Exercise directions: Going through the entries below, tally the lines that hold the word "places" and state the result alone.

Data for this exercise:
*** Block opens ***

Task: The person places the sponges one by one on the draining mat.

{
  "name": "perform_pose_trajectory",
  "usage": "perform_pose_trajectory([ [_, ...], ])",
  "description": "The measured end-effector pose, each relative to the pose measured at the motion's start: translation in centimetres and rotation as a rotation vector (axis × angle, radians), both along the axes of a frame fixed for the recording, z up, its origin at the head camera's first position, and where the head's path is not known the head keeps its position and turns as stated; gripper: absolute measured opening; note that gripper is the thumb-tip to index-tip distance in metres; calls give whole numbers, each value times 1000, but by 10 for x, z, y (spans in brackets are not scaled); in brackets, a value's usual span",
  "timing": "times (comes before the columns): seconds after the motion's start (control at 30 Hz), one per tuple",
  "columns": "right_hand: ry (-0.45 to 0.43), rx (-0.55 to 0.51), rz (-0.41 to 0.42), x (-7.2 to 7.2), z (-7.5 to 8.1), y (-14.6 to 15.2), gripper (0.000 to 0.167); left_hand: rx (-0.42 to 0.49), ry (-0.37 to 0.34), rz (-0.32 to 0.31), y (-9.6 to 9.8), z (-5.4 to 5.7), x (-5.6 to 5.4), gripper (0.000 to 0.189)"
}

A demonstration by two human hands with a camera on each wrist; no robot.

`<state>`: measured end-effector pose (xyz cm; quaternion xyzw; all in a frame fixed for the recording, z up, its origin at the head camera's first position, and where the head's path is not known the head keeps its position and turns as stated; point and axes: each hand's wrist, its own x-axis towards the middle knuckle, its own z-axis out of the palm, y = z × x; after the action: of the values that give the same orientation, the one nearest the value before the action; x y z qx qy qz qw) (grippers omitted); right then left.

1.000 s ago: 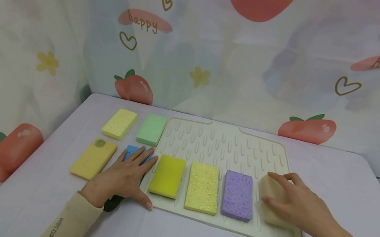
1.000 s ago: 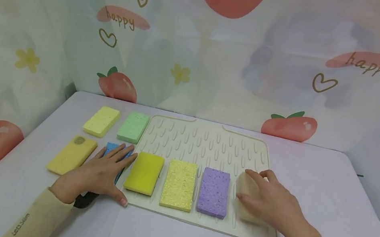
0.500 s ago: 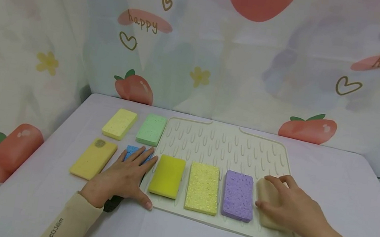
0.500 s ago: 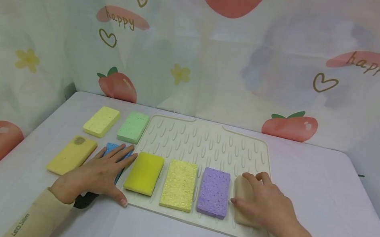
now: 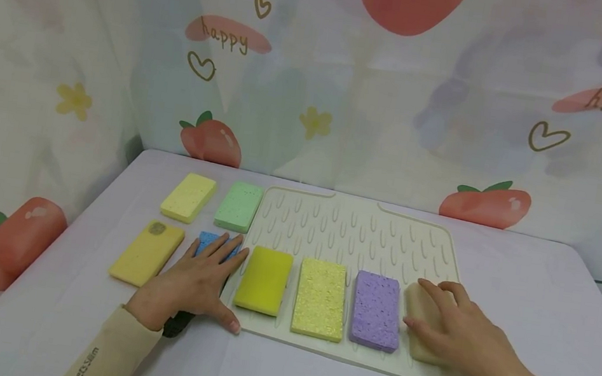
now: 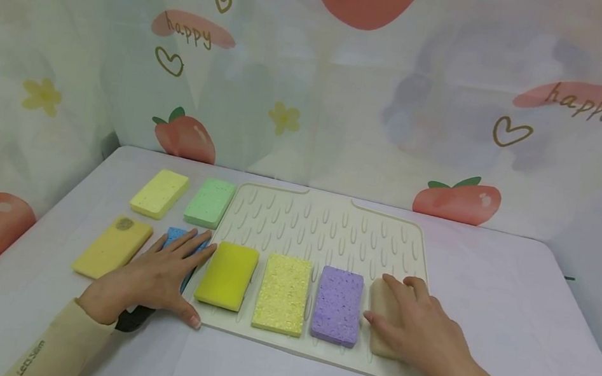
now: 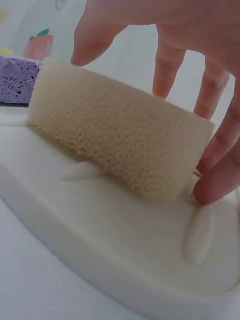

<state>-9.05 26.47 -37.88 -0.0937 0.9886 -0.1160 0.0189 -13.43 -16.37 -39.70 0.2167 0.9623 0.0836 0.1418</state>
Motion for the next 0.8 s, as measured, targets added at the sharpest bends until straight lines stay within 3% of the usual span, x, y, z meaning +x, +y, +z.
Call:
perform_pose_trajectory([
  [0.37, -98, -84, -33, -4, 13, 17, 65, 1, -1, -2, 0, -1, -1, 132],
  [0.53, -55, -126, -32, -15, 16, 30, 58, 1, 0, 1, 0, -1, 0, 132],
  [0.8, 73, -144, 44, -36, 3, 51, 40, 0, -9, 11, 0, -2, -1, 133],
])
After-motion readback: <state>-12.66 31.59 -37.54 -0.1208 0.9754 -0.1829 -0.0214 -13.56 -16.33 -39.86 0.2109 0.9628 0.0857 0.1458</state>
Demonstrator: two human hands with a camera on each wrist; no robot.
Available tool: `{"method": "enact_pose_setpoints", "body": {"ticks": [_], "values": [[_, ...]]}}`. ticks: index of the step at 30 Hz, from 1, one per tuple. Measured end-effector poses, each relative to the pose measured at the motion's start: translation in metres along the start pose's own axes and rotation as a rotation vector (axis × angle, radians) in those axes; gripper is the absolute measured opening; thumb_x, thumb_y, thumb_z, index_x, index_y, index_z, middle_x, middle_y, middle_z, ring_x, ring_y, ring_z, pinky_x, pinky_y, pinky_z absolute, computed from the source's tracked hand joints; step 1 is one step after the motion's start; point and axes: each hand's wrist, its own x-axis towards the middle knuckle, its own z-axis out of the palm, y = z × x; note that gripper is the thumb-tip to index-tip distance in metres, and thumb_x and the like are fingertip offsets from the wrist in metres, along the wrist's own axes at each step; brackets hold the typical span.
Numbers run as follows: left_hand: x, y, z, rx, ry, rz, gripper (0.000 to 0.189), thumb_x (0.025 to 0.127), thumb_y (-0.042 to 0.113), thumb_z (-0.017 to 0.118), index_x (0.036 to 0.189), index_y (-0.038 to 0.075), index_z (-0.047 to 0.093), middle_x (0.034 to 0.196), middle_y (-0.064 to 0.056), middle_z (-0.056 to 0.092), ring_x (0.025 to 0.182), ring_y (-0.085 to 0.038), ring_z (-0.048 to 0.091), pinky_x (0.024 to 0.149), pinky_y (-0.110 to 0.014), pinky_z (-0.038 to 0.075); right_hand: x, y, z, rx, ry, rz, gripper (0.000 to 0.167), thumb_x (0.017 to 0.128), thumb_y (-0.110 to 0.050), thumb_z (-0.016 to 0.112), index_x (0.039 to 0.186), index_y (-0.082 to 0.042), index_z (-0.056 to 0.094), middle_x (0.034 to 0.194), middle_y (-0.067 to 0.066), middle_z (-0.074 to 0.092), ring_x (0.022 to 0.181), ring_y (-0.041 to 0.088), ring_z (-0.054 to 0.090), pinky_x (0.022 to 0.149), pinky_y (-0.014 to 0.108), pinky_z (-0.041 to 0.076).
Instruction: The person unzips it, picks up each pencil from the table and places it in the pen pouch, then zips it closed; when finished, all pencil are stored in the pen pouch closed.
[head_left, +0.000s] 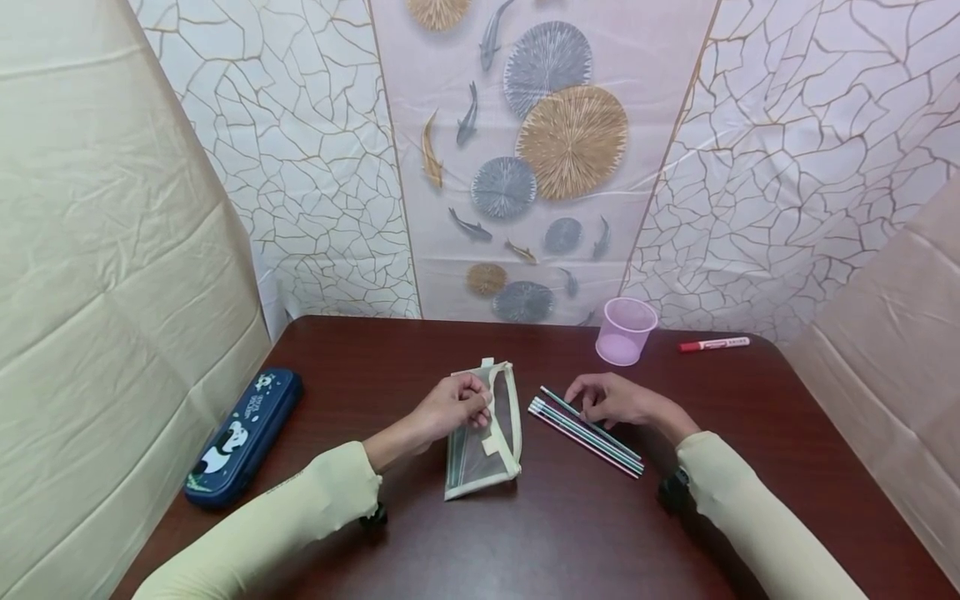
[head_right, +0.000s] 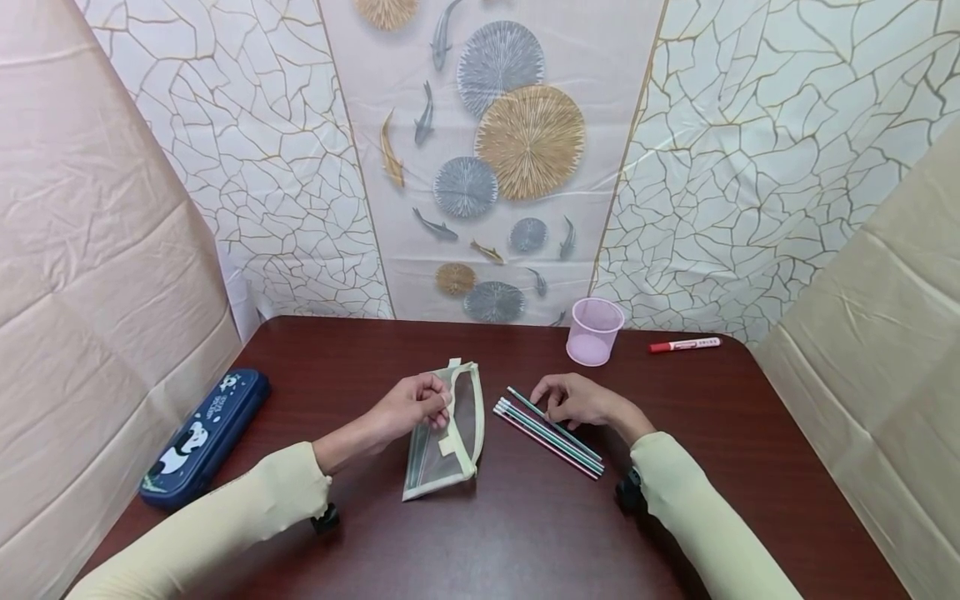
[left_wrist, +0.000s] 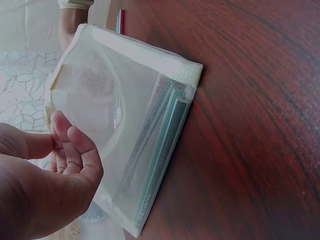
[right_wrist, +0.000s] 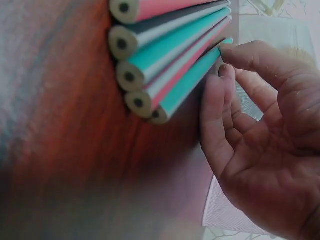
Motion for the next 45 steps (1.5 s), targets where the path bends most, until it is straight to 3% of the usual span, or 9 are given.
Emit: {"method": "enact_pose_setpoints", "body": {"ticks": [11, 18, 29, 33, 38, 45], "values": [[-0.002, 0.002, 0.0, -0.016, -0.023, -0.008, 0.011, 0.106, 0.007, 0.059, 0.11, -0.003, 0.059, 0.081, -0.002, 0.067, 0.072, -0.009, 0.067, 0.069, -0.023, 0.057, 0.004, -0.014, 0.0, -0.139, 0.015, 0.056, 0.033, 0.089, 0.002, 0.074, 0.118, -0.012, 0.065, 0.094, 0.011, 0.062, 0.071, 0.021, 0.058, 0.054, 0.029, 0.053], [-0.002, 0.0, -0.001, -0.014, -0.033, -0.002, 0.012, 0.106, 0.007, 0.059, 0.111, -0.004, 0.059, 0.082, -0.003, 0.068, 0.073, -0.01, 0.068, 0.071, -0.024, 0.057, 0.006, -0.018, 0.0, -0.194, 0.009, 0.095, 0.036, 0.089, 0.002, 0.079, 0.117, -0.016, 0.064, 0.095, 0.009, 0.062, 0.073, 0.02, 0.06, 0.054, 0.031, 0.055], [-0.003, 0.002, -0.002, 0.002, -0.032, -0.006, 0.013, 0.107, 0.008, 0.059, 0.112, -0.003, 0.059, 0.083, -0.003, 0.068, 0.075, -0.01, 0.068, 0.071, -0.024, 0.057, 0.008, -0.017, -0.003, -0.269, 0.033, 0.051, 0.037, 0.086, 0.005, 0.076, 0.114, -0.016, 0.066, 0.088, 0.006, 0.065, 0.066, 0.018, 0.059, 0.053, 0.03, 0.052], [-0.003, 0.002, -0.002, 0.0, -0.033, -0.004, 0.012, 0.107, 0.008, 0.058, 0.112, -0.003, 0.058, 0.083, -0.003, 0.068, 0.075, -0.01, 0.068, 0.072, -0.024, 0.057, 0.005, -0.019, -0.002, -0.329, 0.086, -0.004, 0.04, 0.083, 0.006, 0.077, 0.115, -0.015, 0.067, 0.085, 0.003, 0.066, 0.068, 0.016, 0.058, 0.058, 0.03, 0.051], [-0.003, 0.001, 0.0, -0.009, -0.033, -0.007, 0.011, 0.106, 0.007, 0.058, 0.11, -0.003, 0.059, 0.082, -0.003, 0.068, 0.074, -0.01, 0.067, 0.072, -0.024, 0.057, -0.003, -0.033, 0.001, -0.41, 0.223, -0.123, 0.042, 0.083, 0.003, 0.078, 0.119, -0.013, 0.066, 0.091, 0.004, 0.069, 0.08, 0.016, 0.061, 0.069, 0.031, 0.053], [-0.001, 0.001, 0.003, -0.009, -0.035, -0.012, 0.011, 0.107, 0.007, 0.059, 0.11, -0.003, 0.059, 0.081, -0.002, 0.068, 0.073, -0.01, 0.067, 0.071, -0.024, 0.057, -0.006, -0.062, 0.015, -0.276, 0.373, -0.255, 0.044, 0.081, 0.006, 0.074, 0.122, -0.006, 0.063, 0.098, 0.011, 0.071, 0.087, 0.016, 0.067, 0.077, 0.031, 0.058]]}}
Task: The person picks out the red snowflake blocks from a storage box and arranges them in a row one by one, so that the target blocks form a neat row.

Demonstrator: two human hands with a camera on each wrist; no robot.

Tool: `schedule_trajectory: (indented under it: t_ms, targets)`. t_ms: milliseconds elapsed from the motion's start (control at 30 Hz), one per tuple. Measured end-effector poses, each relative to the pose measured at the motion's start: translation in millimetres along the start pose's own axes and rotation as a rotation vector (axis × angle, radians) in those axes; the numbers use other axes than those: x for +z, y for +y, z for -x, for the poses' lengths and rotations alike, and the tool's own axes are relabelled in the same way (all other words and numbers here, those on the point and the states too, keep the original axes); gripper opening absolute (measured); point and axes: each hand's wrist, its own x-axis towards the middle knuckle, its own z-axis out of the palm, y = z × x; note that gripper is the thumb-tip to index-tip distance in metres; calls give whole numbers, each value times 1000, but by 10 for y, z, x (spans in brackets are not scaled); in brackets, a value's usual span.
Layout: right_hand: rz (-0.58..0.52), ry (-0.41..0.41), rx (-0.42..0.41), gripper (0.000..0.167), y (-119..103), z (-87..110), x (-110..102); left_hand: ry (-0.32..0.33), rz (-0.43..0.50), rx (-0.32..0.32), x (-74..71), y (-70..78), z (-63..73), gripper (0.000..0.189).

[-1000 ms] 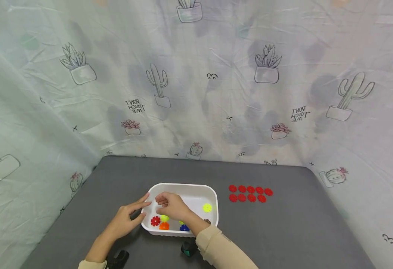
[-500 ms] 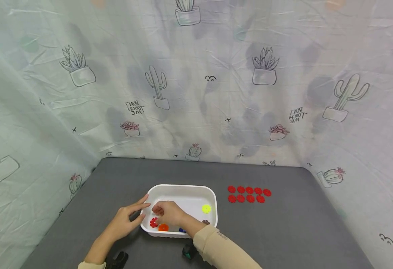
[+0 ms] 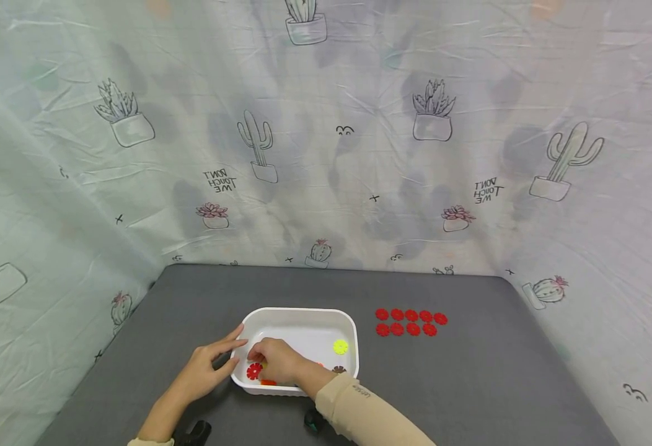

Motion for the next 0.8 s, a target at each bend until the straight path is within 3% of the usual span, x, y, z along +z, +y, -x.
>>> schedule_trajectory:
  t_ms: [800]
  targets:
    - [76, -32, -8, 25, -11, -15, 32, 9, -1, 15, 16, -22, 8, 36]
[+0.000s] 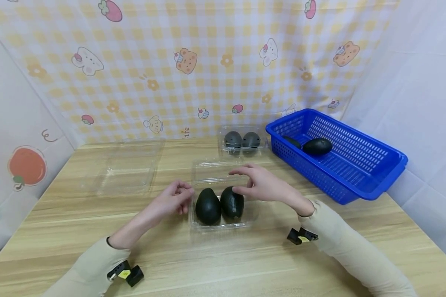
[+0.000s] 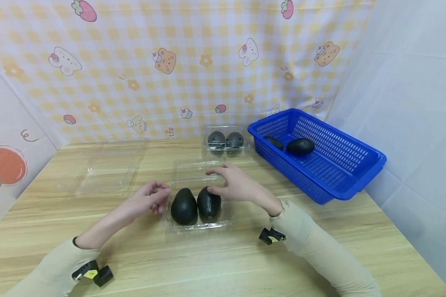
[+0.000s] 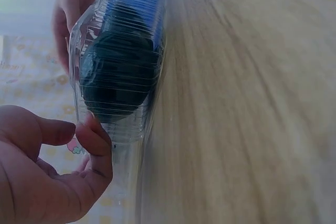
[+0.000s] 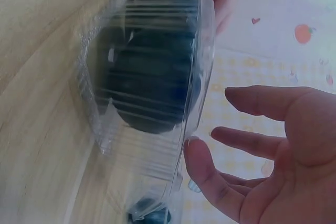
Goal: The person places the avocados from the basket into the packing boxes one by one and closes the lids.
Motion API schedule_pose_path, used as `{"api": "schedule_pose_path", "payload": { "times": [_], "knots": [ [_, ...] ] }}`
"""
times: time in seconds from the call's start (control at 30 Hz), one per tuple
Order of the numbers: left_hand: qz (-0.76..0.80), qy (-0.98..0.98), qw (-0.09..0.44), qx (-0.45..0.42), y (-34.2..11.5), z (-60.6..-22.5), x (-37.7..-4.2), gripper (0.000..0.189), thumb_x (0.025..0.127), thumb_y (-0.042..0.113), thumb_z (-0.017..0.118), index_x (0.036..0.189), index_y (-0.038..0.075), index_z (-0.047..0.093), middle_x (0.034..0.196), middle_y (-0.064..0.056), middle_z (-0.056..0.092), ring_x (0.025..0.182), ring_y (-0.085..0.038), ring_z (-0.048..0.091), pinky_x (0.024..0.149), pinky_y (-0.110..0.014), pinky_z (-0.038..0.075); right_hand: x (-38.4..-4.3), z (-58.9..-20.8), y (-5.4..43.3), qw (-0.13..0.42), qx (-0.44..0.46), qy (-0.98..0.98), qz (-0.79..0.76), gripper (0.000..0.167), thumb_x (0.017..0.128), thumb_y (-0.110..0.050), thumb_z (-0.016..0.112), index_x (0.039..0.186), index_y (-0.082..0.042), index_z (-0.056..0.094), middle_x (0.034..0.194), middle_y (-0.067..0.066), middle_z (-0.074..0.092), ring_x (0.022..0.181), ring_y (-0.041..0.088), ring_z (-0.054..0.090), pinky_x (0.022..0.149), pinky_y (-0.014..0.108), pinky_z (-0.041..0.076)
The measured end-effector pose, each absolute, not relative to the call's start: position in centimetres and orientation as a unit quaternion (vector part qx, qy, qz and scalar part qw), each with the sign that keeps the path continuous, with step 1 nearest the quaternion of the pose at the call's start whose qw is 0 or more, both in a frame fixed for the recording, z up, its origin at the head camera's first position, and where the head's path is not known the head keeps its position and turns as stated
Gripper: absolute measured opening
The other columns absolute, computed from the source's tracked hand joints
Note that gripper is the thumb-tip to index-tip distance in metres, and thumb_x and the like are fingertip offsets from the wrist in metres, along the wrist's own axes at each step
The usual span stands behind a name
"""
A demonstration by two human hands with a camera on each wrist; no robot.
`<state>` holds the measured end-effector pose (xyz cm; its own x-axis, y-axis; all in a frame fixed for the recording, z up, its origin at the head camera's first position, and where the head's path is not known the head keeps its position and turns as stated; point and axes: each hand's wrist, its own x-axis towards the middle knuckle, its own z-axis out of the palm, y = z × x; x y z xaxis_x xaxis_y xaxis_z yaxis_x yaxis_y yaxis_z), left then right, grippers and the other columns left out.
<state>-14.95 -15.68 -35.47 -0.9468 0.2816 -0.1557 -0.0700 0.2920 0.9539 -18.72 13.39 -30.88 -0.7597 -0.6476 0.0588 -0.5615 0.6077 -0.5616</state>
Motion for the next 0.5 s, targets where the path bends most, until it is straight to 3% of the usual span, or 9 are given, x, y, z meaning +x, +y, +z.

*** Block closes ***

Solved problem: 3